フランス出身の映画監督、アラン・マザール氏=本人提供
――李氏の代表作について。同映画を製作したきっかけは。
李氏の作品のうち、初めて見たのが「ペパーミント・キャンディー」(2000年)だった。李氏は同作品で第53回カンヌ国際映画祭で「15人の監督」に選ばれた。時間をさかのぼるという設定が印象深かった。
「オアシス」は、テーマやシナリオ、視覚的要素(ミザンセーヌ)、演技、すべてが完璧な名作。
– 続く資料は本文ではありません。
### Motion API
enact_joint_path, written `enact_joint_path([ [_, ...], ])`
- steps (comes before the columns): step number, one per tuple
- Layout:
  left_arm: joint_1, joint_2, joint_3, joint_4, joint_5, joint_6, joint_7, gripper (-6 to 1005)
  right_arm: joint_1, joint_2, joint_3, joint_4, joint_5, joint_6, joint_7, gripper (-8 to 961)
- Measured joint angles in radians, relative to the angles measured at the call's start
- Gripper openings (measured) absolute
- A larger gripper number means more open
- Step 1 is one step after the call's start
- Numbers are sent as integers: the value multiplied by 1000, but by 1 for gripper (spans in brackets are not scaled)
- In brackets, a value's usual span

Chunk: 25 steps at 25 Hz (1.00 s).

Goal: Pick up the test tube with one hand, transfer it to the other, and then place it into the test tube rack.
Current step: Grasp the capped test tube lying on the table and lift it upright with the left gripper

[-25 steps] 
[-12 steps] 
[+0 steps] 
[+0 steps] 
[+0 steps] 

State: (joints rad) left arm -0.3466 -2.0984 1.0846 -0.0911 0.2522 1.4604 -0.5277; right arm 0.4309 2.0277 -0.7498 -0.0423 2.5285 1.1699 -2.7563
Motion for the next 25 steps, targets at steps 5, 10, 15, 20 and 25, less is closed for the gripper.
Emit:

「グリーンフィッシュ」では、個人的なエピソードを語る技量が優れている。「シークレット・サンシャイン」、「ポエトリー アグネスの詩」、「バーニング」を見終わった後、李氏のドキュメンタリー映画を製作すると決めた。
――製作過程について。
フランス映画雑誌「ポジティフ」の所属批評家、ヤン・トビン氏と李氏のインタビュー記事からインスピレーションを受け、シナリオ執筆に取り掛かった。李氏に出演の許可を取り、韓国の映画製作会社と連携し、プロデューサーのジーン・ファブライス・バーンオルト氏とチームを組んだ。
「李滄東:アイロニーの芸術」のワンシーン。「ペパーミント・キャンディー」の撮影地=全州国際映画祭
――同作品で李氏の映画撮影地を紹介している。製作段階で新型コロナの影響は?
「バーニング」(ソウル市龍山区、京畿道坡州市)と「グリーンフィッシュ」(京畿道高陽市、ソウル市永登浦区)の撮影地が紹介されている。コロナ禍の影響で韓国に行くことができなかった。李氏と直接会って仕事をしたかったが、それができなくなってとても残念に思う。
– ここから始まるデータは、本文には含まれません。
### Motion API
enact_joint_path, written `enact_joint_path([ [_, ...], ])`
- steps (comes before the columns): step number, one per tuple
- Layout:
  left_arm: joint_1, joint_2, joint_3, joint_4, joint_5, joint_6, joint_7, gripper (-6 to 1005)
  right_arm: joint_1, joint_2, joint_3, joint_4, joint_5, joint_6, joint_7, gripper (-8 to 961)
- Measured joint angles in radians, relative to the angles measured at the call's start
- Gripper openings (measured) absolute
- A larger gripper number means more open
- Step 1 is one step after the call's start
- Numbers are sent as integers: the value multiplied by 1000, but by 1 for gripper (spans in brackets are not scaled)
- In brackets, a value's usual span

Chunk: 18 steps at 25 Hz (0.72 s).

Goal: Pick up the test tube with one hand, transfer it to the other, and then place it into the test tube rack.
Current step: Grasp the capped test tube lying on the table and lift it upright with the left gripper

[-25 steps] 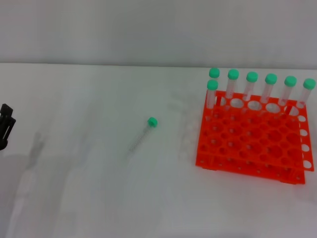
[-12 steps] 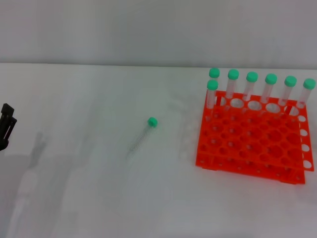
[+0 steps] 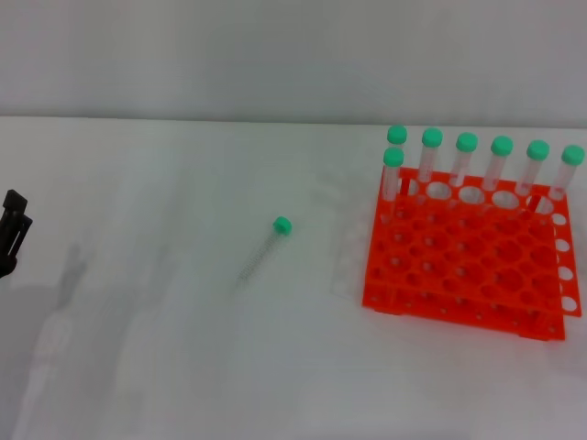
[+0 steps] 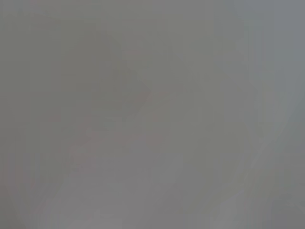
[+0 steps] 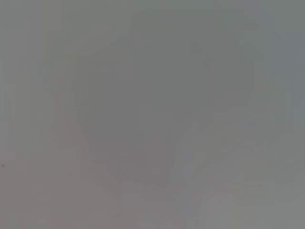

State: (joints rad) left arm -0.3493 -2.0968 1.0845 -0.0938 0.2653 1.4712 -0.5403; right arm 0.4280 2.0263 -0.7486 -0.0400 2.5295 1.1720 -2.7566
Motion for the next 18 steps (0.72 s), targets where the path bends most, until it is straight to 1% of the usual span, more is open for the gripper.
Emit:
enact_joint_path([
  [3, -6, 2, 0, 3, 1, -6, -44, 876, 0, 0, 0, 0, 0, 0, 0, 841],
  [5, -18, 10, 1, 15, 22, -27, -110, 876, 0, 0, 0, 0, 0, 0, 0, 841],
  [7, -32, 27, 4, 53, 75, -75, -189, 876, 0, 0, 0, 0, 0, 0, 0, 841],
  [10, -33, 58, 19, 179, 205, -190, -340, 875, 0, 0, 0, 0, 0, 0, 0, 841],
  [11, -31, 69, 26, 220, 250, -220, -393, 875, 1, 0, 0, 0, 0, 0, 1, 841],
  [13, -29, 101, 36, 314, 359, -274, -526, 875, 2, 0, 0, 0, -2, 0, 1, 841],
  [14, -29, 111, 36, 338, 400, -285, -575, 875, 2, 0, -1, 0, -4, 0, 1, 841],
  [15, -33, 134, 37, 392, 486, -304, -674, 875, 3, 0, -1, 0, -6, 0, 2, 841],
  [17, -41, 168, 38, 469, 617, -321, -818, 875, 3, 0, -3, 0, -7, 0, 2, 841],
  [18, -48, 189, 38, 526, 708, -329, -923, 875, 3, 0, -4, 0, -7, 1, 2, 841],
])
結局、オンライン会議システム「ZOOM」でやり取りするしかなかった。撮影期間は2021年9月から10月までの16日間。上質な撮影・録音機材が用意されている環境で、翻訳家のチョ・ギョンヒ氏が通訳・翻訳してくれて順調に行われた。
――時間を逆の順序で紹介しているが。
最新作「心臓の音」(2022年)からデビュー作、李氏の子供時代までを逆の順序で回想していく撮影方法をとった。作品では、李氏が代表作の撮影地を訪問し、自身の人生を振り返る。最終的には、芸術的なインスピレーションを受けた子供時代まで回想する。